England gilt gemeinhin nicht als das Land der kulinarisch unbegrenzten Möglichkeiten. Nun, die Londoner Köche haben sich in den letzten beiden Jahrzehnten ein internationales Renommee erarbeitet, doch in der Provinz dominieren Vokabeln wie »kidney pie«, »sausage«, »cod«, »chips«, »cabbage« und »peas« noch häufig die Speisekarten. Um so erfreulicher ist es, dass sich Cornwall und Devon zu einem Feinschmeckerparadies gewandelt haben.
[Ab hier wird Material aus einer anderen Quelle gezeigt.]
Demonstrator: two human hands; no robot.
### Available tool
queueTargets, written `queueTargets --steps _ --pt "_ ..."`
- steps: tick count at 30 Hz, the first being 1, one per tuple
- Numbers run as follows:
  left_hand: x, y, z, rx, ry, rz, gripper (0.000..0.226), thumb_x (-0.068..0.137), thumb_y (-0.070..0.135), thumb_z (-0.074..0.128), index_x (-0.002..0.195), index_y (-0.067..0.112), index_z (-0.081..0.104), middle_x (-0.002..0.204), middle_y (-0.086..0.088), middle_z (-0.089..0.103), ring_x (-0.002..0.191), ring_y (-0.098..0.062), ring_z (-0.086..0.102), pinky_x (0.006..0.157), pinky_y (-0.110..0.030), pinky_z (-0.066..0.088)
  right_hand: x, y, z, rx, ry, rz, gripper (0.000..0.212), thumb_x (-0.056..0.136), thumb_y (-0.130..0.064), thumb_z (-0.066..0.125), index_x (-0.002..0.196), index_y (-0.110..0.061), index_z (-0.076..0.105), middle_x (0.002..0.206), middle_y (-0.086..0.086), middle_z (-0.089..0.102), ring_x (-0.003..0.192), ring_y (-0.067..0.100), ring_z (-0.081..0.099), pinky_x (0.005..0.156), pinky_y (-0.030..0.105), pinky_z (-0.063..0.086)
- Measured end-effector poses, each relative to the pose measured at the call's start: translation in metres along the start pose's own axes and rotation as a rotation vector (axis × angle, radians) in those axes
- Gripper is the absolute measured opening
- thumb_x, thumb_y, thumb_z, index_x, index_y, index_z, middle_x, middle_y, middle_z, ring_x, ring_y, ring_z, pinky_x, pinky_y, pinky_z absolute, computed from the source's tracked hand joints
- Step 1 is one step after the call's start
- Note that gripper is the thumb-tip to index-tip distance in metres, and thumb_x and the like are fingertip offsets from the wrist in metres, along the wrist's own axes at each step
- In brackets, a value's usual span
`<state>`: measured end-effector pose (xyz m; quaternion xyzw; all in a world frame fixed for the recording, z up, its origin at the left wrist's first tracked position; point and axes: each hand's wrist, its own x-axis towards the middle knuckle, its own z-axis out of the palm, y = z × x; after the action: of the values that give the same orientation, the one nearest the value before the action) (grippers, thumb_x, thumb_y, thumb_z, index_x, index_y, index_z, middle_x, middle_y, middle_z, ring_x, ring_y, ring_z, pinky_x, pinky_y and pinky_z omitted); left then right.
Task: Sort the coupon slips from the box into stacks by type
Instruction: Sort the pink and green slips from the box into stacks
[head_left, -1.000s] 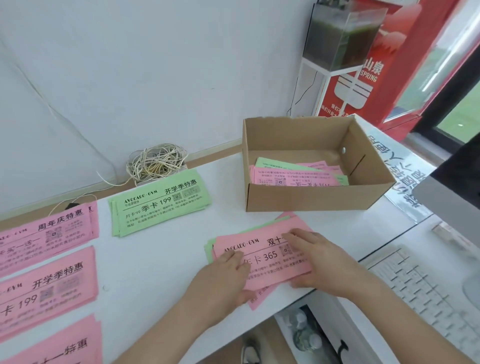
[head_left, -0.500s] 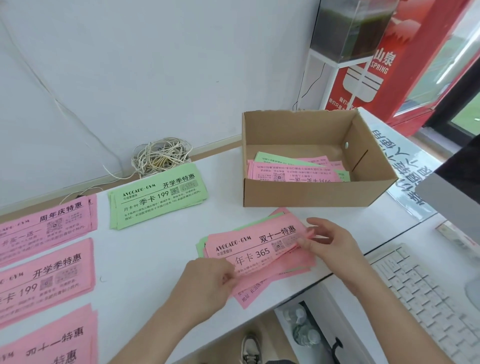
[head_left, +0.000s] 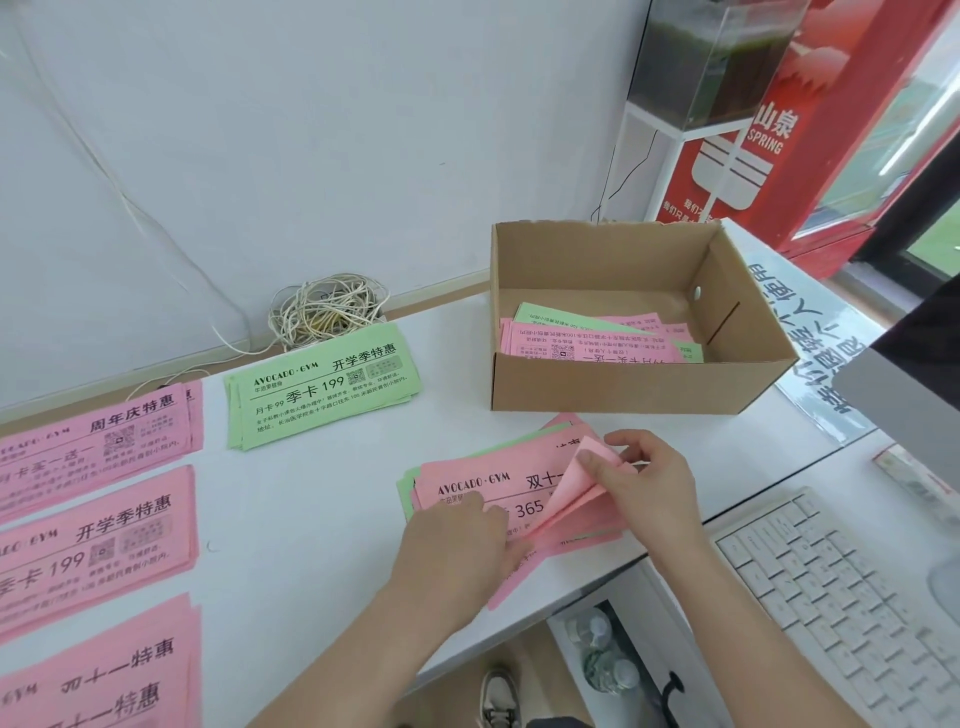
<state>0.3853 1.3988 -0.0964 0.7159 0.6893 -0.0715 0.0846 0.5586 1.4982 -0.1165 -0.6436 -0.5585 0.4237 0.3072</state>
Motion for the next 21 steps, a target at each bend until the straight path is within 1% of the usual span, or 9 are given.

Eine Vorreiterrolle spielte Rick Stein, der Mitte der 70er-Jahre in Padstow sein inzwischen legendäres »Seafood Restaurant« eröffnet hatte. Padstows Aufstieg zu einem der beliebtesten Ausflugsziele in Cornwall ist unmittelbar mit Steins Namen verbunden, so dass Zyniker schon davon sprachen, den Ort in »Padstein« umzubenennen. Der umtriebene Meisterkoch ist durch TV-Shows und die Veröffentlichung seiner Kochbücher in ganz England bekannt geworden: Zum »Steinimperium« gehören neben zwei Restaurants (»Seafood Restaurant« und »St Patroc’s«) mit angegliedertem Hotelbetrieb, ein Ferienhaus, ein Café sowie eine Patisserie, ein Geschenkladen, ein Delikatessengeschäft und selbst ein nobles Fish & Chips am Hafenparkplatz dürfen nicht fehlen. Auch in Bezug auf modernes Design erfüllen die Restaurants und Geschäfte höchste Ansprüche. Billig ist der Gaumenschmaus im »Seafood Restaurant« zwar nicht, doch die Investition lohnt sich. Lunch (drei Gänge £ 35), Dinner (vier Gänge £ 50), die Flasche Wein ab £ 22.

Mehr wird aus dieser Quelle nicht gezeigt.